Do You Have Healthy Skin? If Not, You May Be Developing Bone Disease

June 21, 2017
Do You Have Healthy Skin? If not, You May Be Developing Bone Disease - Dr.Axe

According to a study at Yale School of Medicine led by Dr. Lubna Pal, a professor in the Department of Obstetrics, Gynecology and Reproductive Medicine, wrinkles on the face were indicators of bone health. “At every skeletal site we looked at, wrinkling was translated to lower bone density.”

Skin Health and Bone Disease

Do you ever look at your face and notice the changes? From loss of elasticity and firmness to wrinkles, the condition of the skin on your face may indicate more than meets the eye. And according to recent research, it is actually a strong indicator of what’s going on well beneath the skin.

That’s right. In this study on facial wrinkles, firmness, and elasticity, results showed that your skin is a direct indication of the health of your bones. Poor skin health, reflected in poor bone health.

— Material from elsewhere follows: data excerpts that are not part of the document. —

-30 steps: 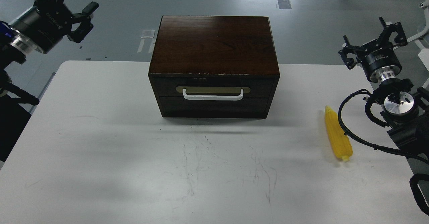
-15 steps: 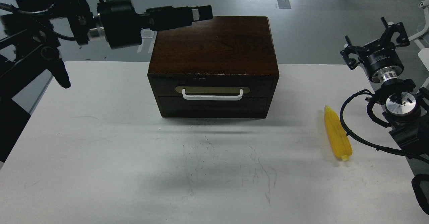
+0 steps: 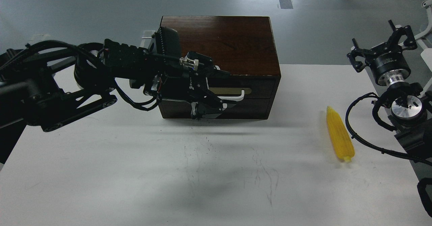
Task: Put corn in drawer with both arms
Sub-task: 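Lower the left gripper onto the white drawer handle, then grasp the white drawer handle with the left gripper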
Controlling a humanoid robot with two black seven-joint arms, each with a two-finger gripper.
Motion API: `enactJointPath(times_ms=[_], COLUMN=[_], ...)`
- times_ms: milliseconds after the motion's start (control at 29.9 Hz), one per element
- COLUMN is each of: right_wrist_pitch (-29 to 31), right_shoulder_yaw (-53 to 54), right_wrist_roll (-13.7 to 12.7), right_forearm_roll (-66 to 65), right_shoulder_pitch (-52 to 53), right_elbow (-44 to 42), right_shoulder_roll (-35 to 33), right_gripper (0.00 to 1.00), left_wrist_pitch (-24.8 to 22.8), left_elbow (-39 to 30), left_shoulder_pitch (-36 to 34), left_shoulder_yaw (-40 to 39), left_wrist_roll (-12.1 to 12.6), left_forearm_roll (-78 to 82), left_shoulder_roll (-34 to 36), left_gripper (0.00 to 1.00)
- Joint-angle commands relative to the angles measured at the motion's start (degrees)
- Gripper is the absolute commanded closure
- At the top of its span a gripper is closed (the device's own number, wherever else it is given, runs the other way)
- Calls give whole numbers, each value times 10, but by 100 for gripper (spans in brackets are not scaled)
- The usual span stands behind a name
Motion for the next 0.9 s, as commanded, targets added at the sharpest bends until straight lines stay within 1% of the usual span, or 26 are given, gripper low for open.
enactJointPath(times_ms=[0, 134, 267, 401, 535, 601, 702, 869], right_wrist_pitch=[0, 0, 0, 0, 0, 0, 0, 0], right_shoulder_yaw=[0, 0, 0, 1, 1, 1, 1, 1], right_wrist_roll=[0, 0, 0, 0, 0, 0, 0, 0], right_forearm_roll=[0, 0, 0, 0, 0, 1, 1, 0], right_shoulder_pitch=[0, 0, 0, 0, 0, -1, -3, -3], right_elbow=[0, 0, 0, 0, 0, 0, 0, 0], right_shoulder_roll=[-2, -3, -3, -4, -8, -8, -11, -12], right_gripper=[0, 0, 0, 0, 0, 0, 0, 0], left_wrist_pitch=[5, 5, 5, 6, 6, 6, 6, 5], left_elbow=[20, 64, 87, 92, 94, 101, 130, 132], left_shoulder_pitch=[-9, -2, 9, 16, 9, 9, 13, 9], left_shoulder_yaw=[19, 23, 31, 39, 63, 64, 65, 64], left_wrist_roll=[0, 3, 3, 3, 3, 4, 4, 6], left_forearm_roll=[4, 4, 4, 4, 4, 4, 4, 4], left_shoulder_roll=[-17, -48, -66, -66, -67, -66, -67, -67], left_gripper=[25, 24, 24, 24, 24, 24, 24, 24])
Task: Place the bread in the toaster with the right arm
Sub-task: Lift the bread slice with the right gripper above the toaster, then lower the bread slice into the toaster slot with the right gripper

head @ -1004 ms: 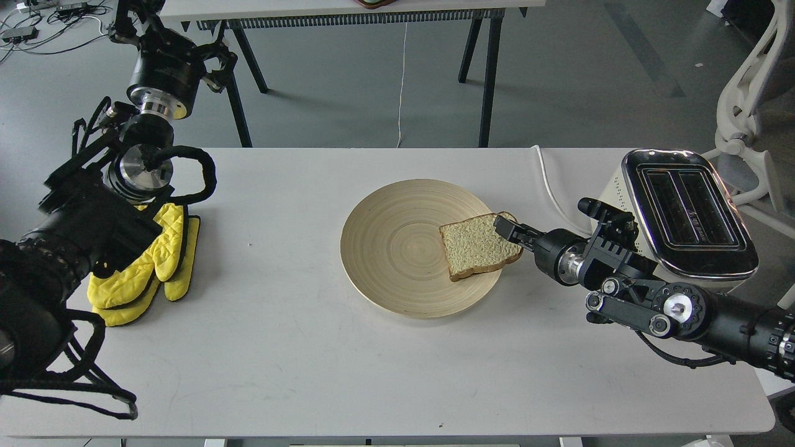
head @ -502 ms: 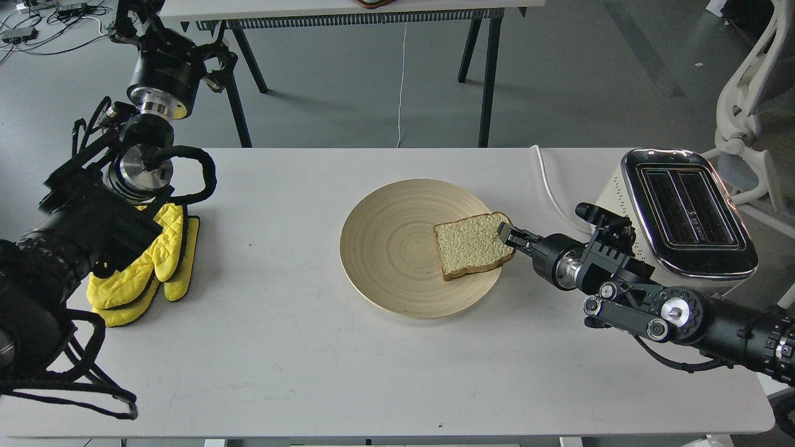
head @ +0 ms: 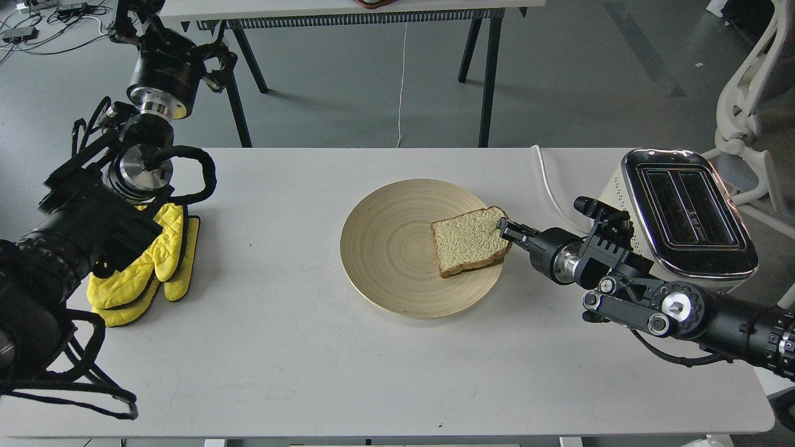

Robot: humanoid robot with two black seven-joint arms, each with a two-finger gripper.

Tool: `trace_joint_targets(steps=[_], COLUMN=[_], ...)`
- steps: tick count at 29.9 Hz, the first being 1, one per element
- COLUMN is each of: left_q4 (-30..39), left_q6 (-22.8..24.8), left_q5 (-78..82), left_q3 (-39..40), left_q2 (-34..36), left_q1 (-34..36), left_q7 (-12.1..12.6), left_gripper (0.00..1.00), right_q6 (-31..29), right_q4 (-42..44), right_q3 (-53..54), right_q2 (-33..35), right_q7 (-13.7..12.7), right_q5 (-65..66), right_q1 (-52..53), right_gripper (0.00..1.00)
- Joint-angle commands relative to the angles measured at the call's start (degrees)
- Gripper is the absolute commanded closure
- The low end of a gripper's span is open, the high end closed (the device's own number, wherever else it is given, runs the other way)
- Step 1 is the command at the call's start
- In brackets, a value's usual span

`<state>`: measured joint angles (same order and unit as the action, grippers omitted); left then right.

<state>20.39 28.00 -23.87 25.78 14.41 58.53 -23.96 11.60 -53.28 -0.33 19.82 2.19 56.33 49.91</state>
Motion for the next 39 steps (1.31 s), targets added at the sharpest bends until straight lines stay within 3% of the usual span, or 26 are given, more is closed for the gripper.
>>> trace_joint_targets(steps=[1, 9, 15, 22, 30, 39], left_q4=[0.0, 0.0, 0.0, 0.0, 0.0, 0.0], left_q6=[0.0, 0.0, 0.0, 0.0, 0.0, 0.0], left_q5=[0.0, 0.1, 0.1, 0.1, 0.1, 0.1], left_q3=[0.1, 0.0, 0.0, -0.2, -0.4, -0.5], left_q2=[0.0, 0.0, 0.0, -0.1, -0.1, -0.1], left_q1=[0.0, 0.0, 0.0, 0.0, 0.1, 0.0], left_q7=[0.1, 0.0, 0.1, 0.1, 0.0, 0.1], left_gripper=[0.00, 0.00, 0.00, 0.00, 0.00, 0.00], right_q6=[0.0, -1.0, -7.2, -11.5, -11.7, -11.5], right_q4=[-3.5, -15.3, -24.7, -31.1, -32.7, -32.6], right_q3=[0.9, 0.5, 0.2, 0.5, 0.2, 0.2], right_q2=[3.4, 19.9, 36.8, 51.5, 57.3, 57.3], right_q7=[0.0, -0.2, -1.0, -2.3, -2.4, -2.4], right_q5=[0.0, -0.1, 0.9, 7.0, 14.6, 14.7], right_q1=[3.2, 13.5, 21.7, 24.0, 20.0, 15.0], right_gripper=[0.96, 0.96, 0.96, 0.97, 0.96, 0.96])
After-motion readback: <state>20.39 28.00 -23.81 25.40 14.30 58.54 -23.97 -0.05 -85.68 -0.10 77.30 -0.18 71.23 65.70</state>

The characteristics of skin that were examined were the following on the face and neck:

  • Amount of wrinkles
  • Deepness of wrinkles
  • Number of wrinkles as compared to age
  • Firmness in forehead
  • Elasticity of cheeks

Measurements of these areas were taken and then x-rays were taken of the bones at the areas of hip, lumbar spine, and heel.

The study indicates that by looking at the face, rather than costly testing with some risk of side effects, you can determine the potential health of your bones. Pal cautioned that these findings were in early menopausal women only.

The study shouldn’t lead you to think that if you have a deep wrinkle you can expect to break a bone but rather be viewed as another tool to help in the fight for strong bones. If you have a disproportionate amount of wrinkles for your age, then you should take a serious look at your lifestyle and double check yourself to see if you’re taking all the right steps to protect your bones today and into tomorrow.

The Best Ways to Build Strong Bones

Building strong bones is a concern for most parents and aging adults. As you begin to age, you may realize that you aren’t invincible and as strong as you used to be. You then will worry about how healthy your bones are and if they’ll be able to hold out for the long haul.

While the best time to build bones to their optimum strength is during childhood, there are steps you can take to strengthen your bones now and keep them strong as you age.

Diet, lifestyle, and exercise are three of the most vital factors when it comes to keeping bones strong. Let’s look at the key players in diet and nutrition to maintain bone strength or strengthen weak bones.

Calcium and Bone Health

Unless you’ve been in hiding you already know that calcium in the diet regularly is vital for strong bones. (Parents remember this is especially true as your children are growing.) But what you may not know is that milk and dairy are not necessarily your best choice for a healthy source of calcium.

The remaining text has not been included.